PROBLEM DETAILS
Output, exactly and alone, the lines from the one containing "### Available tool" through the last line of the material below, both ends included.

── AVAILABLE DATA

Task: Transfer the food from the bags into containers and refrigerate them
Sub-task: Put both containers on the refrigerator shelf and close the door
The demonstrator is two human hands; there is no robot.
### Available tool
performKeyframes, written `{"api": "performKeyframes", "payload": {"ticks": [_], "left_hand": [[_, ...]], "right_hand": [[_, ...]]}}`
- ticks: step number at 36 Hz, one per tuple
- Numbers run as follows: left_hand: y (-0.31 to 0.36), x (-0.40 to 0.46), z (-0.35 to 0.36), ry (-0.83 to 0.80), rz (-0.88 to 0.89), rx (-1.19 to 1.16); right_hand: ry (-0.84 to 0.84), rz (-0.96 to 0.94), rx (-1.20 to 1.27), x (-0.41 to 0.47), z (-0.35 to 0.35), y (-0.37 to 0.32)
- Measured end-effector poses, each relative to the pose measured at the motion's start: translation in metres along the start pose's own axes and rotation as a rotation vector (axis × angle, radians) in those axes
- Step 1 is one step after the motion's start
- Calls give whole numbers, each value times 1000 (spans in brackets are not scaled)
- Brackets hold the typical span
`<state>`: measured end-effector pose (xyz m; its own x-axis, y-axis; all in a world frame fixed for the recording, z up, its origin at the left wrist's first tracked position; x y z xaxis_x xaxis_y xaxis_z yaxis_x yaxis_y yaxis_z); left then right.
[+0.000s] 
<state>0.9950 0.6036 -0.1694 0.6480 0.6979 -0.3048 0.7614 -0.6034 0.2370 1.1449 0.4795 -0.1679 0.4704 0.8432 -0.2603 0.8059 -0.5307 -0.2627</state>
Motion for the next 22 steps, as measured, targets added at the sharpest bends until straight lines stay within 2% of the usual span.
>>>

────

RESULT BELOW
### Available tool
performKeyframes, written `{"api": "performKeyframes", "payload": {"ticks": [_], "left_hand": [[_, ...]], "right_hand": [[_, ...]]}}`
- ticks: step number at 36 Hz, one per tuple
- Numbers run as follows: left_hand: y (-0.31 to 0.36), x (-0.40 to 0.46), z (-0.35 to 0.36), ry (-0.83 to 0.80), rz (-0.88 to 0.89), rx (-1.19 to 1.16); right_hand: ry (-0.84 to 0.84), rz (-0.96 to 0.94), rx (-1.20 to 1.27), x (-0.41 to 0.47), z (-0.35 to 0.35), y (-0.37 to 0.32)
- Measured end-effector poses, each relative to the pose measured at the motion's start: translation in metres along the start pose's own axes and rotation as a rotation vector (axis × angle, radians) in those axes
- Step 1 is one step after the motion's start
- Calls give whole numbers, each value times 1000 (spans in brackets are not scaled)
- Brackets hold the typical span
`<state>`: measured end-effector pose (xyz m; its own x-axis, y-axis; all in a world frame fixed for the recording, z up, its origin at the left wrist's first tracked position; x y z xaxis_x xaxis_y xaxis_z yaxis_x yaxis_y yaxis_z); left then right.
[+0.000s] 
<state>0.9950 0.6036 -0.1694 0.6480 0.6979 -0.3048 0.7614 -0.6034 0.2370 1.1449 0.4795 -0.1679 0.4704 0.8432 -0.2603 0.8059 -0.5307 -0.2627</state>
Motion for the next 22 steps, as measured, targets added at the sharpest bends until straight lines stay within 2% of the usual span.
>>>

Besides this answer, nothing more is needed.